- Mannammoola Location in Kerala, India
- Coordinates: 8°32′14″N 76°57′59″E﻿ / ﻿8.537250°N 76.96650°E
- Country: India
- State: Kerala
- District: Thiruvananthapuram
- Talukas: Thiruvananthapuram

Government
- • Body: Corporation of Thiruvananthapuram

Languages
- • Official: Malayalam, English
- Time zone: UTC+5:30 (IST)
- PIN: 695005
- Vehicle registration: KL 01
- Literacy: 95%
- Civic agency: Corporation of Thiruvananthapuram

= Mannanmoola =

Mannammoola is a residential locality near Peroorkada to the north eastern part of Thiruvananthapuram (Trivandrum) in the Indian state of Kerala, on the way to vattiyoorkavu.
Once a remote village, Mannammoola has seen rapid development over the last decade with the setting up of several residential colonies. Mannammoola has one boundary demarked by the Killi River, which is crossed by the Mannammoola Bridge en route to Vattiyoorkavu. The other localities in Mannammoola's neighbourhood are Melathumele, Manikanteswaram, Thozhuvancodu, Oolampara etc.
This area is part of Peroorkada Ward of the Corporation of Thiruvananthapuram and the elected Ward member is Mrs.P.Jameela Sreedharan.

==Etymology==
The name Mannammoola comes from two words "mannan" and "moola" meaning the locality of mannans or the washermen. Nowadays the washermen exists only in the name of place. Its older name is Edakkulam.

==Amenities==
Prominent institutions at Mannammoola include the Concordia school, Central Government Employees quarters, Subhananda Ashram etc. The area have seen a rapid rise in urbanisation with the setting up of the new civil station at Kudappanakunnu near Peroorkada, the nearest important locality of Mannammoola.
Recently a few number of shops and shopping complexes are set up in the place. An ATM counter of SBI, a couple of Medical shops and several provision and utility shops are functioning. Some of the residential colonies are Mannamoola Residents Association (MRA), Chaithanya Gardens, VRA, GC Nagar, Surya Gardens, Co-Operative Housing Gardens, Devi Nagar etc. Salim brothers club is a major social welfare organisation based out of Mannammoola.

==Place of interest==
Mannammoola has a number of temples, the most famous being the Edakkulam Devi temple. The other temples in the locality are Theruvil Bhagavathi temple, Theruvilparambu Temple etc. Manikanteswaram Siva temple, Thozhuvankodu bhagavathi temple, Kavallur temple are important temples in the immediate neighborhood. Subhananda ashram is having their ashram in Mannammoola.

== Transport ==
KSRTC is running several bus services in this route to down town Trivandrum and also to nearby localities like Peroorkada, Vattiyoorkavu, Nettayam, Kulashekharam, Kachani, Vellaikadavu etc. Multiple number of private buses are also running scheduled trips in this route. Auto Rickshaws are also available.

==People==
The population of Mannammoola has been getting more cosmopolitan, though like in most other places of Kerala, way behind the standards set by other major suburbs.

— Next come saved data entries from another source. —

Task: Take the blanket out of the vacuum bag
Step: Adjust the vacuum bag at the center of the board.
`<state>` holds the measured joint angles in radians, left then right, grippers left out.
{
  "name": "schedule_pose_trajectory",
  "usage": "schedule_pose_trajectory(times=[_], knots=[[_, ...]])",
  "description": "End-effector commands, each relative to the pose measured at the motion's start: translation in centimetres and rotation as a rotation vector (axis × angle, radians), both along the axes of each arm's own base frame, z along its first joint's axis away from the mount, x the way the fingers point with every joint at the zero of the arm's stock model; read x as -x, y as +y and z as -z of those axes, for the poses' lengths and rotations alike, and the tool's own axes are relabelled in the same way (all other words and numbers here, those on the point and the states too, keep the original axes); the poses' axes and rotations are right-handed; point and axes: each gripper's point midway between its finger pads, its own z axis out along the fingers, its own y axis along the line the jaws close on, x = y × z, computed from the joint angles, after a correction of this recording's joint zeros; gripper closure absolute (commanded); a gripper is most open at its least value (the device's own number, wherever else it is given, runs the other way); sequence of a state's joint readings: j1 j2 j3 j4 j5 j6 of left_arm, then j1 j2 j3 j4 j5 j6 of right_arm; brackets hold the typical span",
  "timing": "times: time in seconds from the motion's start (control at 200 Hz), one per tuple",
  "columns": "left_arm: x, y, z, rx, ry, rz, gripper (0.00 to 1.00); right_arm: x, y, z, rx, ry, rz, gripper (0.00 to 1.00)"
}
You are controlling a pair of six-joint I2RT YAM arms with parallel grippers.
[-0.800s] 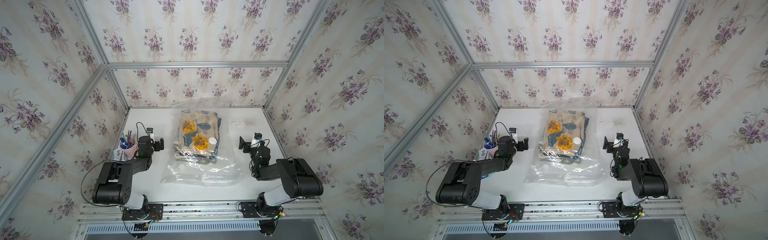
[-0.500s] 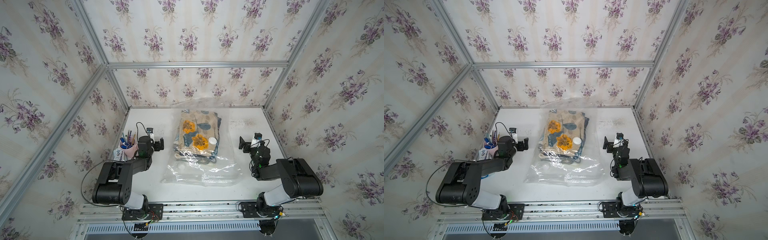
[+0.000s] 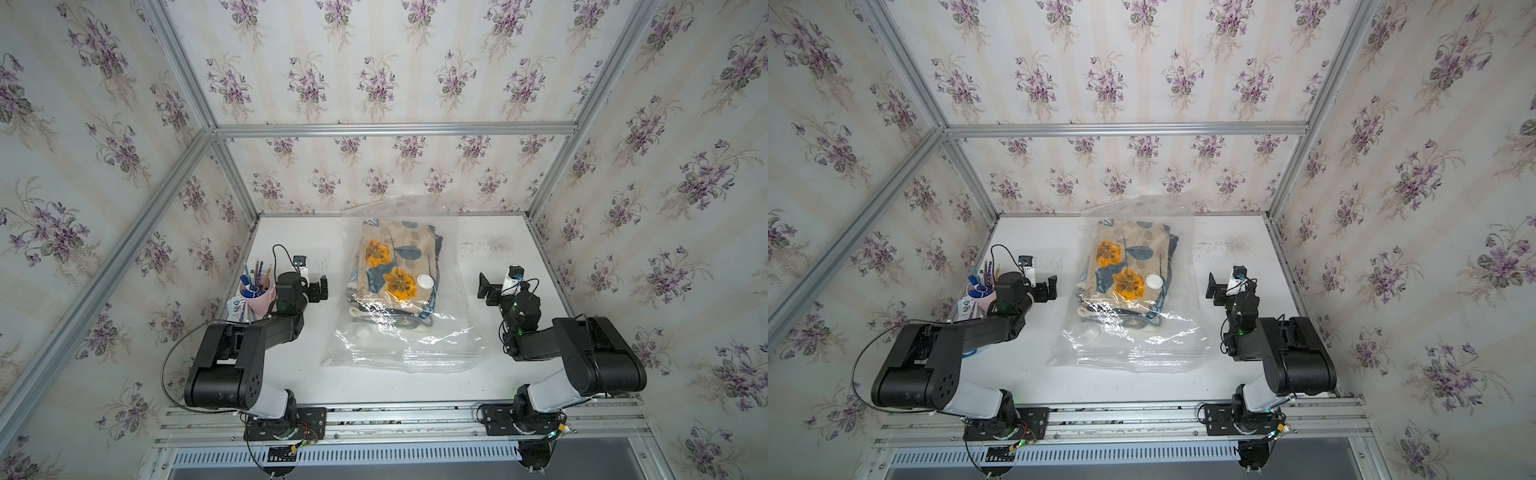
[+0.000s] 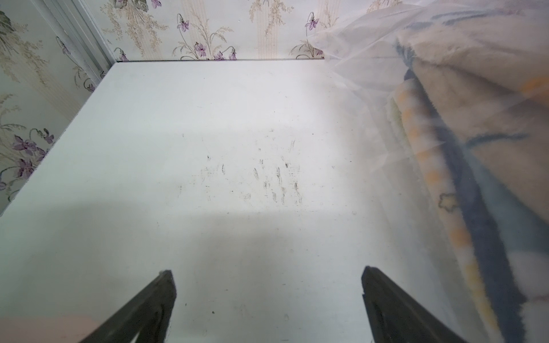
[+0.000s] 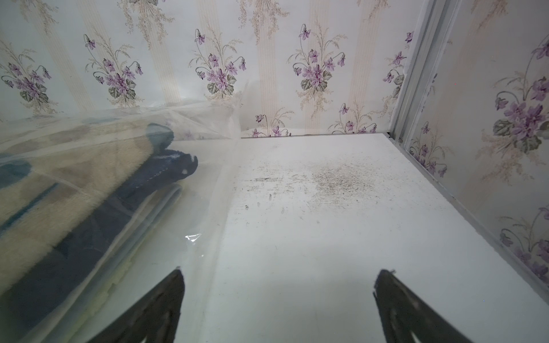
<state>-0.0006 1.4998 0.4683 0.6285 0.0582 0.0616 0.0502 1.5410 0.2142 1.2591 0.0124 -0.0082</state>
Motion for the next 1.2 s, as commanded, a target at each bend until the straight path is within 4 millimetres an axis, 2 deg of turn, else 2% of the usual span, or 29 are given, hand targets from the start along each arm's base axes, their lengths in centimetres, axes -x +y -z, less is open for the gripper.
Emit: schedule_pose_trajectory(times=[0.0,0.495,0.604,0.699,0.709,0.729,0.804,0.939,1.009,1.044,1.069,1.094,1.144,1.194], knots=[[-0.4,-0.1,-0.8,-0.004,-0.032,0.009,0.00,-0.1,-0.1,-0.9,0.013,-0.038,0.014,0.00],[-0.4,-0.2,-0.8,-0.001,-0.029,0.012,0.00,-0.3,-0.8,-0.9,-0.002,-0.034,0.052,0.00],[-0.8,-0.1,-1.5,-0.004,-0.023,0.008,0.00,-0.2,-0.8,-1.1,-0.001,-0.041,0.055,0.00],[-1.4,0.0,-4.4,-0.018,0.140,-0.003,0.00,-1.7,-0.7,-2.0,0.009,0.038,0.056,0.00],[-1.5,0.1,-5.9,-0.016,0.123,-0.015,0.00,-1.9,-0.7,-2.1,0.010,0.051,0.059,0.00],[-1.6,0.3,-7.1,-0.006,0.133,-0.039,0.00,-2.4,-0.9,-2.7,0.007,0.069,0.071,0.00],[-1.8,0.2,-9.9,0.051,0.171,-0.074,0.00,-3.7,-1.3,-4.6,-0.065,0.129,0.120,0.00],[-0.8,-1.8,-13.9,0.082,0.097,-0.029,0.00,-4.3,-0.6,-6.7,-0.136,0.193,0.105,0.00],[0.2,-2.4,-16.1,0.099,0.035,-0.021,0.00,-4.1,-1.3,-7.4,-0.202,0.203,0.159,0.00],[0.7,-2.7,-17.1,0.118,0.006,-0.015,0.00,-3.6,-3.0,-6.7,-0.332,0.212,0.283,0.00],[0.9,-3.0,-17.8,0.134,-0.016,-0.001,0.00,-3.0,-4.4,-5.5,-0.463,0.239,0.388,0.00],[1.2,-3.5,-18.6,0.149,-0.038,0.022,0.00,-2.9,-5.1,-4.7,-0.573,0.261,0.421,0.00],[1.6,-4.6,-19.9,0.177,-0.077,0.086,0.00,-3.8,-3.9,-4.0,-0.678,0.320,0.240,0.01],[2.1,-5.5,-21.2,0.193,-0.108,0.131,0.00,-4.3,-3.6,-2.6,-0.725,0.406,0.183,0.17]])
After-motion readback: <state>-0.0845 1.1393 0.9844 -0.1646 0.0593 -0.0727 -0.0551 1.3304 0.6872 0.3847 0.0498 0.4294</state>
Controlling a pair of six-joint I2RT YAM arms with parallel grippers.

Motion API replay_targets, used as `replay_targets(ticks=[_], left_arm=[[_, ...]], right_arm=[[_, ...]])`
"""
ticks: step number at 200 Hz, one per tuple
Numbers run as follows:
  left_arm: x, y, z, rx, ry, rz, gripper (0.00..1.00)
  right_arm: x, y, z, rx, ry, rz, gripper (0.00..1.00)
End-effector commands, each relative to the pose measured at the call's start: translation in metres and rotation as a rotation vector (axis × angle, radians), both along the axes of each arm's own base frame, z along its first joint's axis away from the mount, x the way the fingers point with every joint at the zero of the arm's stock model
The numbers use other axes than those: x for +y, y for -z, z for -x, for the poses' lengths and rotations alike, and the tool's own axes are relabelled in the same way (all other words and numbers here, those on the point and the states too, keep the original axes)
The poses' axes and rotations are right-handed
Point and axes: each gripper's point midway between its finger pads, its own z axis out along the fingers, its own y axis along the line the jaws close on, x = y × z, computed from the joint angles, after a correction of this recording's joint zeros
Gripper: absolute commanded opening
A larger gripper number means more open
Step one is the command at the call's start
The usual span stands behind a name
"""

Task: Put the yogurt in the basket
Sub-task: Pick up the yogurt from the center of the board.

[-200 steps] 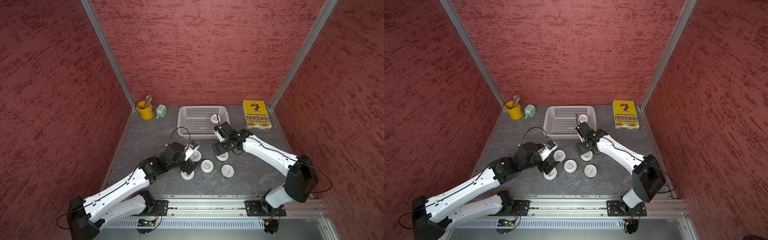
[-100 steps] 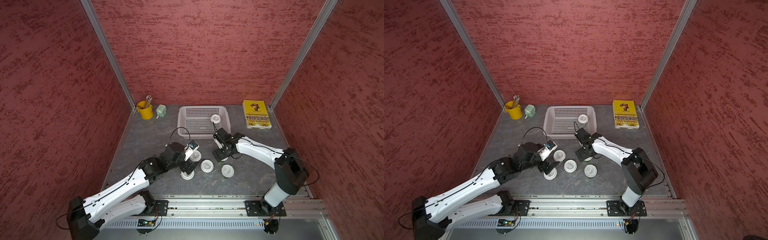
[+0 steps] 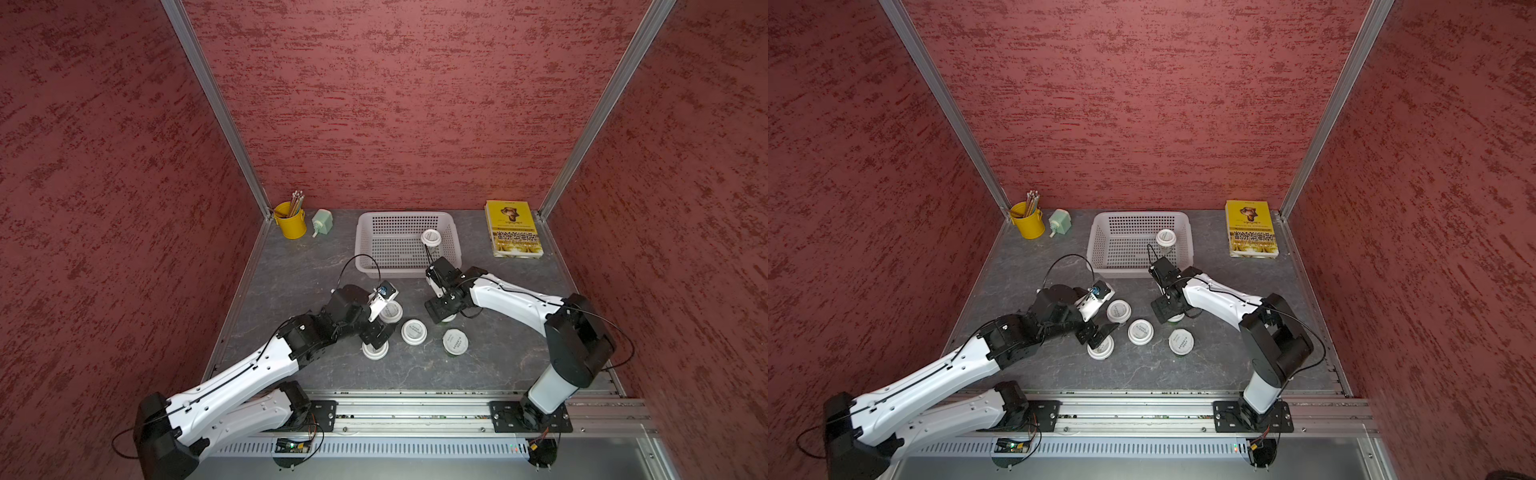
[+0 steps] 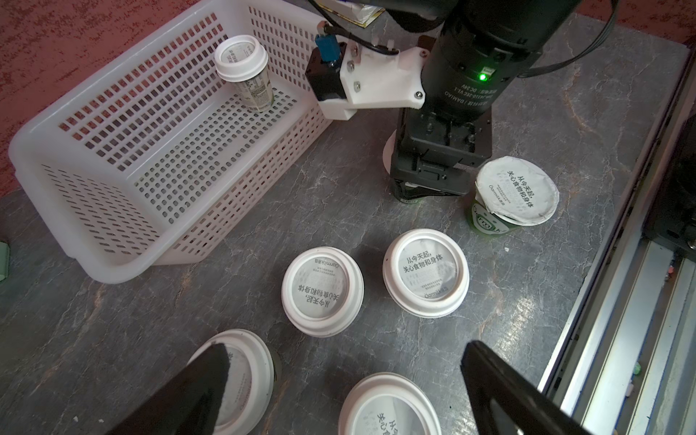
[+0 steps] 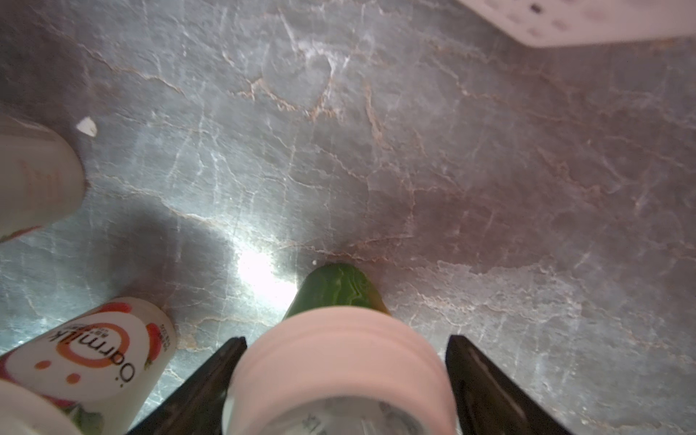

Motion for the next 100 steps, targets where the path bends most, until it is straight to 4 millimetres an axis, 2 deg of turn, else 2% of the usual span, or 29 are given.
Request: replay_targets(ticks=[1,67,100], left_arm=[[0.0023,0.0069,0.0022,0.012,-0.007,-0.016,1.0],[0.0036,0.0075,0.0026,0.015,-0.011,-0.019,1.0],[0.0031,0.0071,0.0024,0.016,-0.012,-0.017,1.0]], right_arm=[[0.0023,0.0029,0.0027,0.002,0.004,-0.008,0.86],[0.0024,0.0002,0.0009,-0.011,0.008,-0.012,0.77],[0.0015,-0.002,0.0016,-0.012,0.008,-0.01,0.75]])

==Recent past and growth==
Mannammoola was a remote suburb of Thiruvananthapuram city until early 1990s with lush green paddy fields and low lying muddy trenches from the thriving fire brick business with a number of brick furnaces on the sides of the Killi river.

The locality expanded since the mid-1990s, when many government servants preferred to buy properties or build houses in this area of Thiruvananthapuram due to its proximity to downtown and the good amenities available in its 2 km circle at Peroorkada and Vattiyoorkavu as well as the accessibility of hospitals and well-run private schools.